• Work task: From the first line of the listing below through the line with "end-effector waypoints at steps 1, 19", transcribe exactly and skip the pictures.

• Provided data:
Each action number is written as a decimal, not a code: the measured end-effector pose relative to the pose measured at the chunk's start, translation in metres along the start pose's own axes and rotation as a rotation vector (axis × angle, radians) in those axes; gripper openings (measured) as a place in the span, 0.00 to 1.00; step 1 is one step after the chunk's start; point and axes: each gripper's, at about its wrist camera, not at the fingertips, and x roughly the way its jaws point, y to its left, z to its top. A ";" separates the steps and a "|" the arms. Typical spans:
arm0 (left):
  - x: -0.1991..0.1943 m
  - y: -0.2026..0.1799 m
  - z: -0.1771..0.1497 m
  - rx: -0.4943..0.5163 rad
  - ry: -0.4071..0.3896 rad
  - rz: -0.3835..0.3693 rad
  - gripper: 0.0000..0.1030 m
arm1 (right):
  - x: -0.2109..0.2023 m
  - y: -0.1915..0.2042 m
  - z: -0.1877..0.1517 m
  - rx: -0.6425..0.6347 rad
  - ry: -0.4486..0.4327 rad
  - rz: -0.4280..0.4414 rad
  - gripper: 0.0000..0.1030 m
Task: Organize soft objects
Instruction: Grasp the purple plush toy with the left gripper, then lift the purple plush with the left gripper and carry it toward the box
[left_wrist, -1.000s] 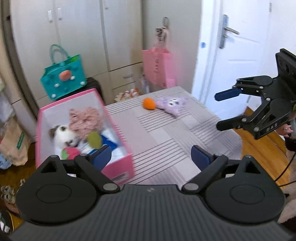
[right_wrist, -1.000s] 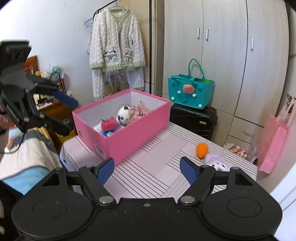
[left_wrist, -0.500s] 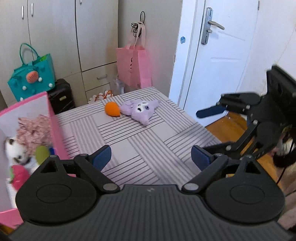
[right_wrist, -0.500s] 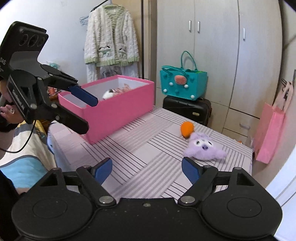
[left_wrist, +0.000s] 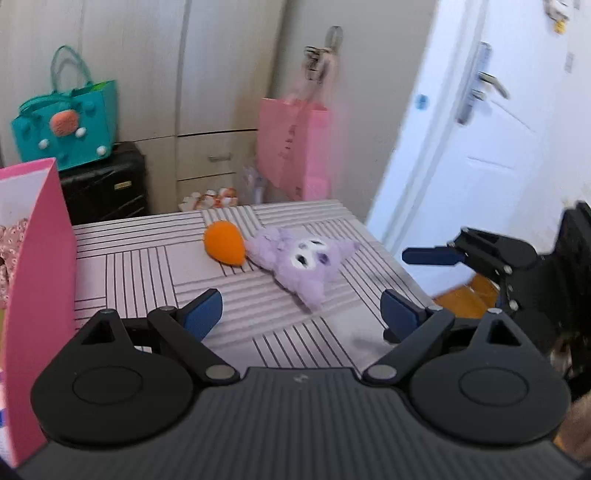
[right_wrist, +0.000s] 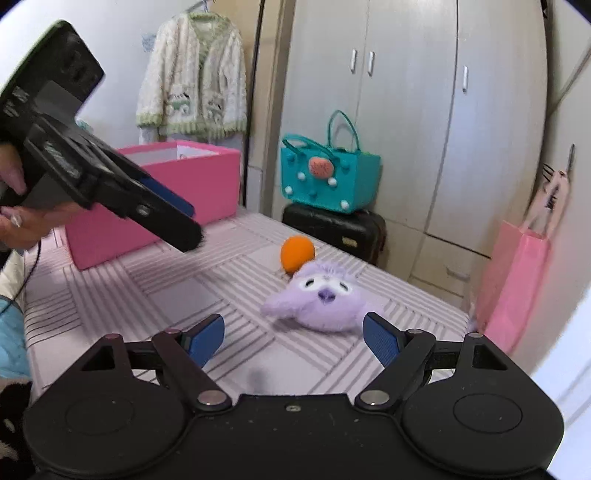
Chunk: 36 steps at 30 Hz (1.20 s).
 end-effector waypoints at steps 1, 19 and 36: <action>0.007 0.000 0.001 -0.002 -0.007 0.010 0.90 | 0.005 -0.005 -0.002 0.005 -0.014 0.004 0.83; 0.094 -0.019 0.007 -0.038 0.028 0.039 0.65 | 0.088 -0.041 0.007 -0.093 0.136 0.138 0.94; 0.082 -0.003 -0.003 -0.171 0.045 -0.049 0.54 | 0.074 -0.036 0.004 0.212 0.183 0.111 0.64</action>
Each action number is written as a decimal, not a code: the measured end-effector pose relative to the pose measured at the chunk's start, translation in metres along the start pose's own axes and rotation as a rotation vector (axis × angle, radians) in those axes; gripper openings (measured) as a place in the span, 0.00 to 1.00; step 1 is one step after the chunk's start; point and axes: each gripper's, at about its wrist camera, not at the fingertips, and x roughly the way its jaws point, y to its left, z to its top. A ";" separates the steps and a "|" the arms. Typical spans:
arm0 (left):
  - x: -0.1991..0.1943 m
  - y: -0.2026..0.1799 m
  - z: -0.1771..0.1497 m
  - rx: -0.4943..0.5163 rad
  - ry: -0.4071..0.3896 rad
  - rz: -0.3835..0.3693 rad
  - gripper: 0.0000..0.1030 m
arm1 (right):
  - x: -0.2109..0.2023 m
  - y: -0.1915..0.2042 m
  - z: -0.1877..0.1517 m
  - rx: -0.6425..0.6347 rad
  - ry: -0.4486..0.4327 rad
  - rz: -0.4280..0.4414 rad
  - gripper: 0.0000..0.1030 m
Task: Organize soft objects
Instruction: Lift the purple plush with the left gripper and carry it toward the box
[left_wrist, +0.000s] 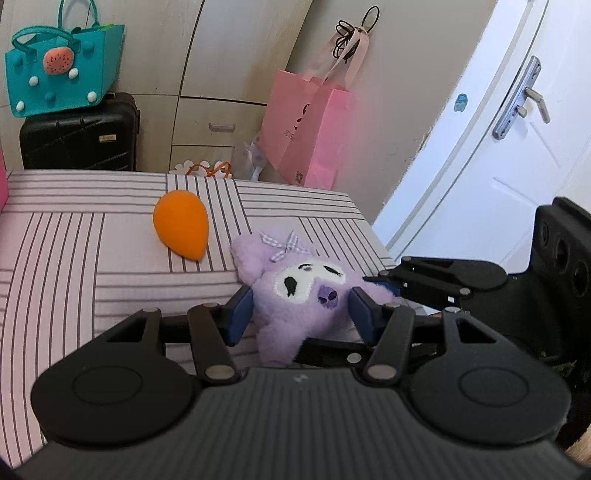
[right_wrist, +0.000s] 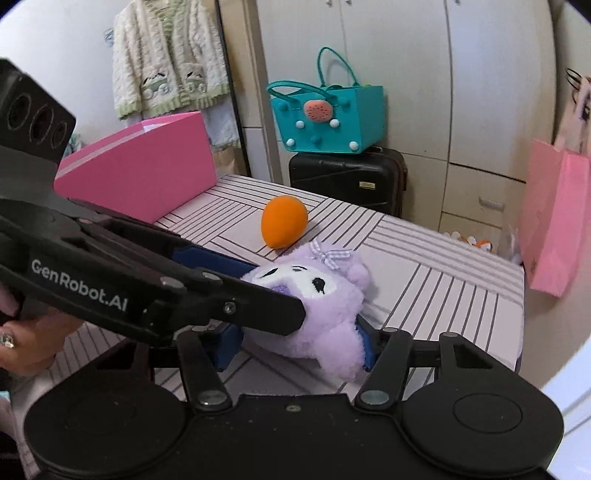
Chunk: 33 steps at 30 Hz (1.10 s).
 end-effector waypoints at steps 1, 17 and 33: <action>-0.003 -0.002 -0.002 0.010 0.002 -0.001 0.54 | -0.001 0.002 -0.001 0.012 0.001 0.002 0.64; -0.059 -0.022 -0.031 0.105 0.025 -0.008 0.54 | -0.038 0.054 -0.024 0.153 -0.039 -0.036 0.64; -0.130 -0.004 -0.056 0.037 0.157 -0.103 0.54 | -0.071 0.123 -0.030 0.140 0.043 0.007 0.64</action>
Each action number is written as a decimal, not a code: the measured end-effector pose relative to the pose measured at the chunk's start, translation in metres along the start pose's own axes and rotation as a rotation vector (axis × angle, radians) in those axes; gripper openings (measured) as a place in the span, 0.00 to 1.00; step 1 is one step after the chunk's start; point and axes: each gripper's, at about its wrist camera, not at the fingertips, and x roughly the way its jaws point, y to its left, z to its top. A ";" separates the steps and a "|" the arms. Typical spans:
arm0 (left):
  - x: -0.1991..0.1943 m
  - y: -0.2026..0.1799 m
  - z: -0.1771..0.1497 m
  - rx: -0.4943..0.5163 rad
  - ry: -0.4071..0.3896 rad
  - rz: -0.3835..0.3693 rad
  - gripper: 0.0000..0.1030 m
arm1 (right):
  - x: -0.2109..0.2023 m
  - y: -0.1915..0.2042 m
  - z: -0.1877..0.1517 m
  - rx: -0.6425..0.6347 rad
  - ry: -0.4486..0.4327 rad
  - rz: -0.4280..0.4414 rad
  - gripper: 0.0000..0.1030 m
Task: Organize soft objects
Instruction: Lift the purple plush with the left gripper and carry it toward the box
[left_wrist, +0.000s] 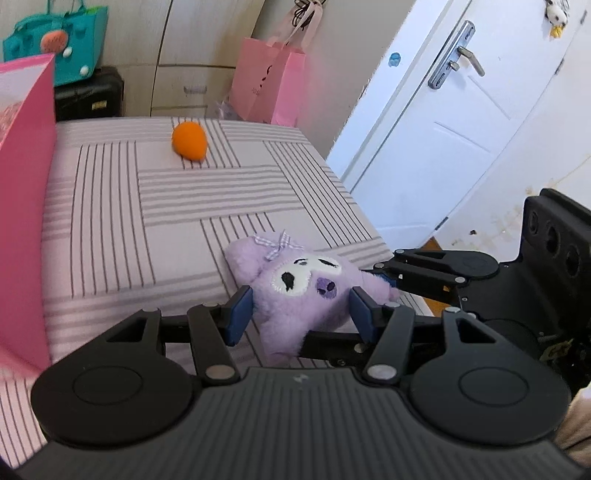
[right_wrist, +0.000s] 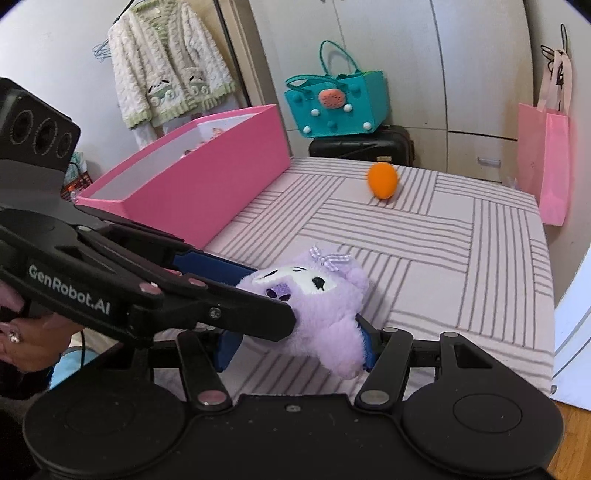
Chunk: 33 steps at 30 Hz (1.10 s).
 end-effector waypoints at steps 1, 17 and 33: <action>-0.004 0.003 -0.002 -0.023 0.011 -0.009 0.54 | -0.001 0.005 0.000 0.000 0.010 0.003 0.64; -0.096 0.028 -0.039 -0.123 0.073 -0.025 0.54 | -0.011 0.103 0.023 -0.137 0.183 0.095 0.64; -0.209 0.052 -0.070 -0.176 -0.022 0.067 0.55 | -0.021 0.208 0.048 -0.350 0.148 0.229 0.64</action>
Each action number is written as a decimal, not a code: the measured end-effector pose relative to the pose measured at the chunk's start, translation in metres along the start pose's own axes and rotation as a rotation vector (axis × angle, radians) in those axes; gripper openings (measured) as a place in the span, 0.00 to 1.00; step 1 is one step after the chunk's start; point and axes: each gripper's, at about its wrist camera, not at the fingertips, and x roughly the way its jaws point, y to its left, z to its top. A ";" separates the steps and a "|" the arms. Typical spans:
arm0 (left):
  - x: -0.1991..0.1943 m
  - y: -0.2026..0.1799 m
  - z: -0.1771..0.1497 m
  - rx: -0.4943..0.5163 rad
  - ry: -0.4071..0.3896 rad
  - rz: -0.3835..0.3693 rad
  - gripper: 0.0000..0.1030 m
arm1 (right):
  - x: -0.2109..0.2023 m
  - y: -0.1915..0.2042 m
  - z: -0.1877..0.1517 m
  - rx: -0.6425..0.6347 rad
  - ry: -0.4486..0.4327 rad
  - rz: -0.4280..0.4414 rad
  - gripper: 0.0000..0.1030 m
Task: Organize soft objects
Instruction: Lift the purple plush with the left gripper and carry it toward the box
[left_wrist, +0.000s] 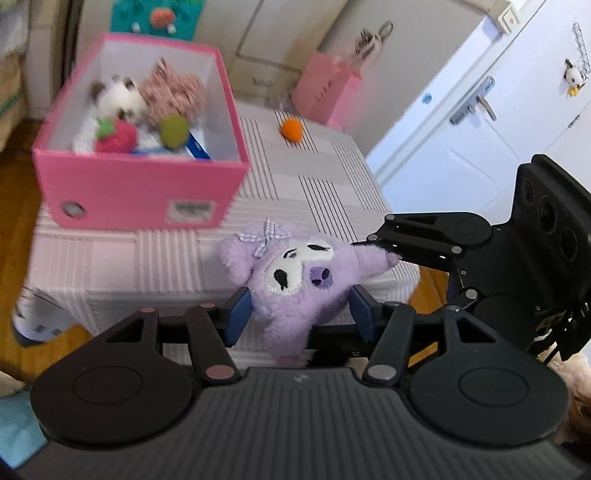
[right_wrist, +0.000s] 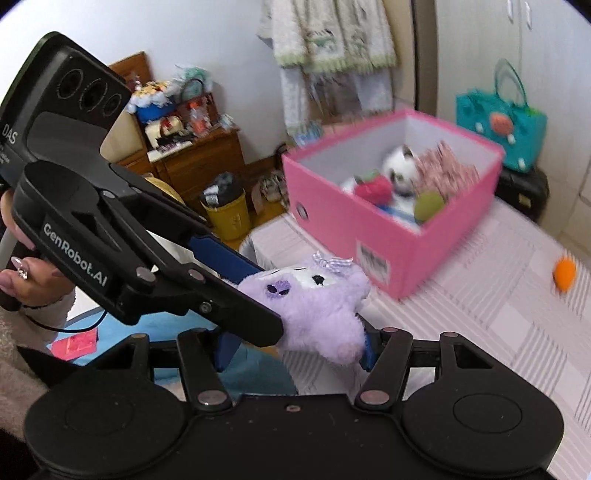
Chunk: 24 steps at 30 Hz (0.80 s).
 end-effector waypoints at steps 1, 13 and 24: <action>-0.007 0.001 0.002 0.012 -0.027 0.013 0.55 | 0.000 0.002 0.005 -0.010 -0.020 -0.001 0.64; -0.018 0.019 0.054 0.094 -0.273 0.060 0.55 | 0.013 -0.020 0.062 -0.054 -0.192 -0.096 0.64; 0.038 0.055 0.112 0.099 -0.301 0.202 0.55 | 0.081 -0.090 0.091 0.068 -0.235 -0.080 0.64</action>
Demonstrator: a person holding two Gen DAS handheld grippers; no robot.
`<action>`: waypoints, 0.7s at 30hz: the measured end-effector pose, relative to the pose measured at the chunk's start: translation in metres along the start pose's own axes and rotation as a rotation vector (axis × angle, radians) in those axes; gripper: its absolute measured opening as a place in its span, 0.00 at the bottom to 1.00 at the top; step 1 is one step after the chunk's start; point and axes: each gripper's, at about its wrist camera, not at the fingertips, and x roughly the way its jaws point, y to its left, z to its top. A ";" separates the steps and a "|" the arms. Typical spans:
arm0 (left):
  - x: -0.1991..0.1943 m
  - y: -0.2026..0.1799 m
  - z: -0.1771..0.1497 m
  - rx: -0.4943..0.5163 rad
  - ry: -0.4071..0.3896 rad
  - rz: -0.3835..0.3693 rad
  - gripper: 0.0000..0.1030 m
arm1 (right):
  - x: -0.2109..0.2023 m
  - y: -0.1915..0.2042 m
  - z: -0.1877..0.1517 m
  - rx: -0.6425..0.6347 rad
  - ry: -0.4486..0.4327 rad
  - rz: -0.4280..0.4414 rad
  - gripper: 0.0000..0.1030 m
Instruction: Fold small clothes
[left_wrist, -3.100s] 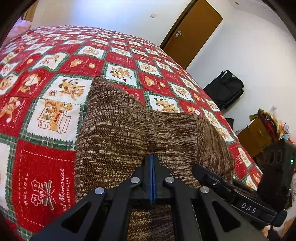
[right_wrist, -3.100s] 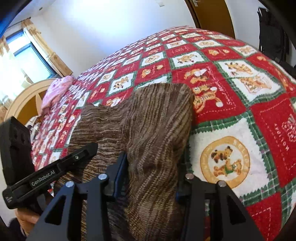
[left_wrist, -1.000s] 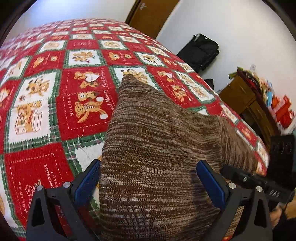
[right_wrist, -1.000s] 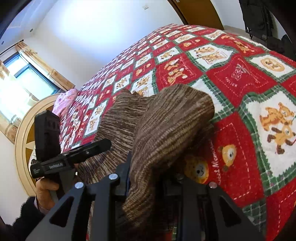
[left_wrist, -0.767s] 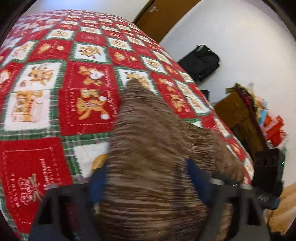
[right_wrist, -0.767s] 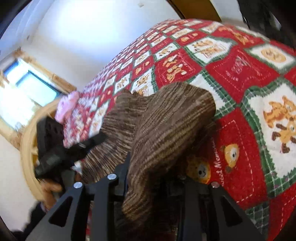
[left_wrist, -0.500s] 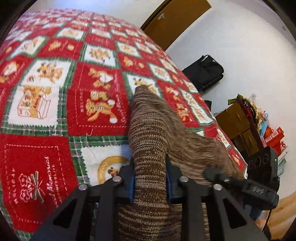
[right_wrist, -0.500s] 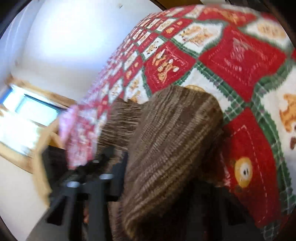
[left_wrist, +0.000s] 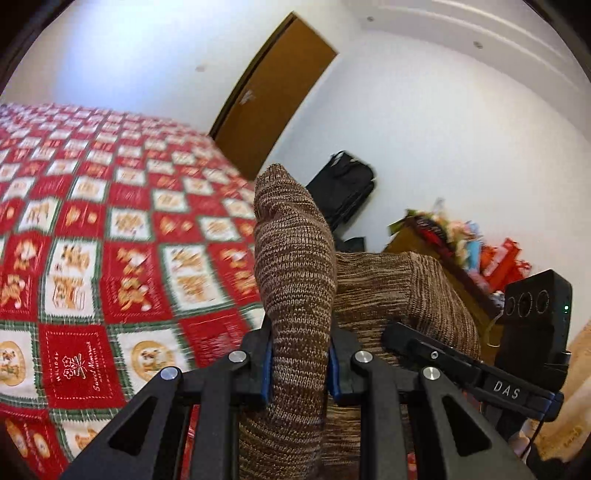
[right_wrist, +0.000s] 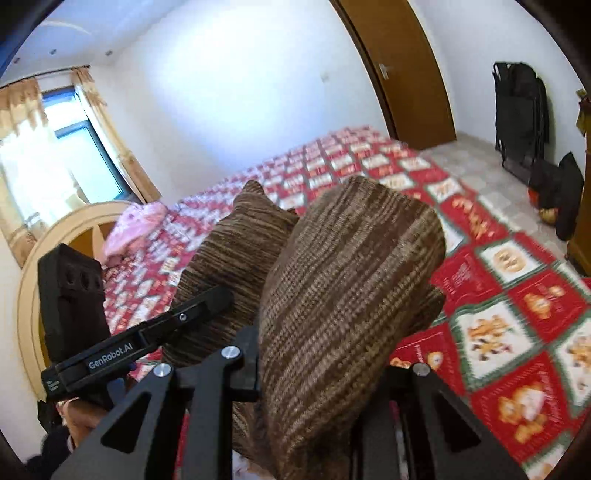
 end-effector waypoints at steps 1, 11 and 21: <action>-0.010 -0.009 0.001 0.009 -0.011 -0.025 0.22 | -0.021 0.004 0.002 -0.005 -0.022 0.008 0.24; -0.026 -0.072 0.003 0.067 0.029 -0.101 0.23 | -0.114 0.001 0.022 0.006 -0.051 0.058 0.24; 0.149 0.008 -0.044 0.019 0.209 0.064 0.23 | 0.004 -0.129 0.012 0.080 0.120 -0.165 0.24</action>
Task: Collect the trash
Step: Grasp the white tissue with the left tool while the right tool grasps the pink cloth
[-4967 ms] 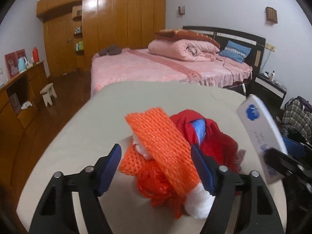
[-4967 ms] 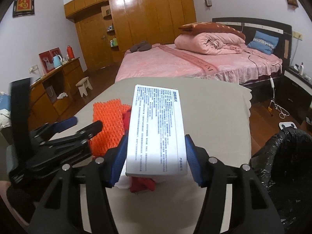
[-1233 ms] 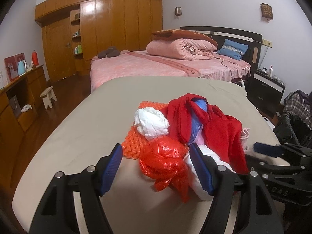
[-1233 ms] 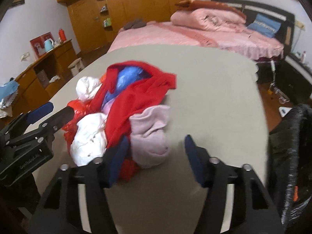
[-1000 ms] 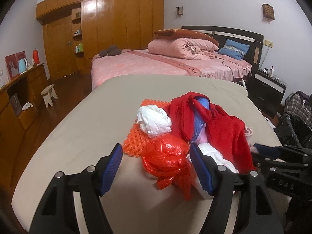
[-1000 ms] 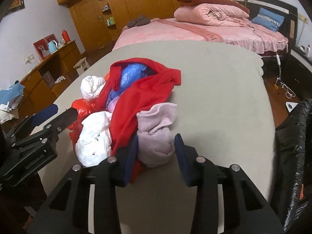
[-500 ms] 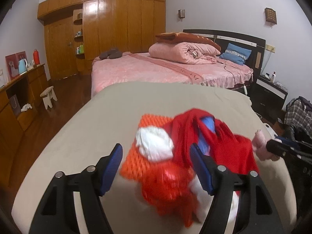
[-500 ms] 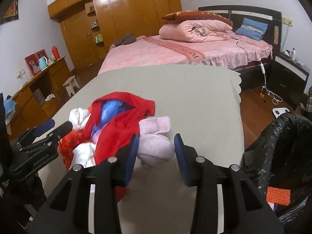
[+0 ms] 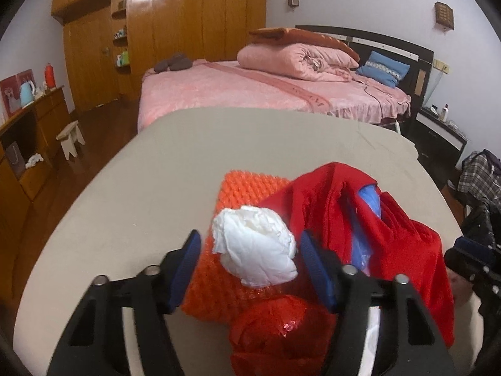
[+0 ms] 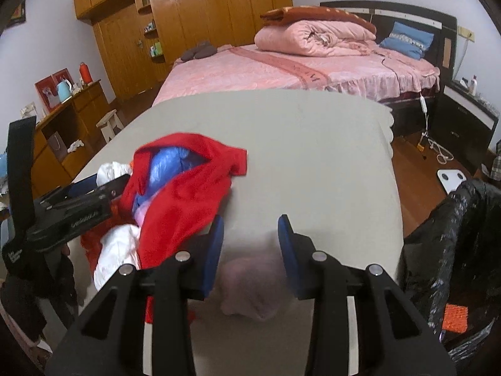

• Result of this task:
Each action number is written as a decimal, not a code: the measured end-effector pose relative to the pose measured at the chunk's start, translation in metres along the start pose's own axes and rotation as a rotation vector (axis × angle, radians) in those axes; gripper openings (measured) as a place in the span, 0.00 to 1.00; step 1 is one step after the chunk's start; point and axes: each gripper's, at about its wrist camera, not at the fingertips, and x roughly the way its jaws point, y to its left, z to its top. A ";" separates the steps and a "|" the arms. Typical spans:
arm0 (left):
  - x: -0.1991..0.1943 m
  - y: -0.2026..0.1799 m
  - z: -0.1771..0.1497 m
  - rx: -0.4943..0.5163 rad
  - ry: -0.4071..0.3896 rad
  - rz: -0.3835..0.3693 rad
  - gripper: 0.0000..0.1030 m
arm1 (right):
  - x: -0.2109..0.2023 m
  - y: -0.1915..0.2042 m
  - z: -0.1877..0.1517 m
  - rx: -0.6425..0.6347 rad
  - ry: -0.4486..0.4327 rad
  - rz: -0.4280..0.4414 rad
  - gripper: 0.0000..0.1030 m
Task: Organize soft objects
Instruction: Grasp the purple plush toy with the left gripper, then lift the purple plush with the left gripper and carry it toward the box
[left_wrist, -1.000s] 
[right_wrist, -1.000s] 
[left_wrist, -0.500s] 
[right_wrist, -0.500s] 
[left_wrist, +0.000s] 
[right_wrist, +0.000s] 
Chunk: 36 steps at 30 Hz (1.20 s).
 end-effector waypoints at steps 1, 19 and 36: <action>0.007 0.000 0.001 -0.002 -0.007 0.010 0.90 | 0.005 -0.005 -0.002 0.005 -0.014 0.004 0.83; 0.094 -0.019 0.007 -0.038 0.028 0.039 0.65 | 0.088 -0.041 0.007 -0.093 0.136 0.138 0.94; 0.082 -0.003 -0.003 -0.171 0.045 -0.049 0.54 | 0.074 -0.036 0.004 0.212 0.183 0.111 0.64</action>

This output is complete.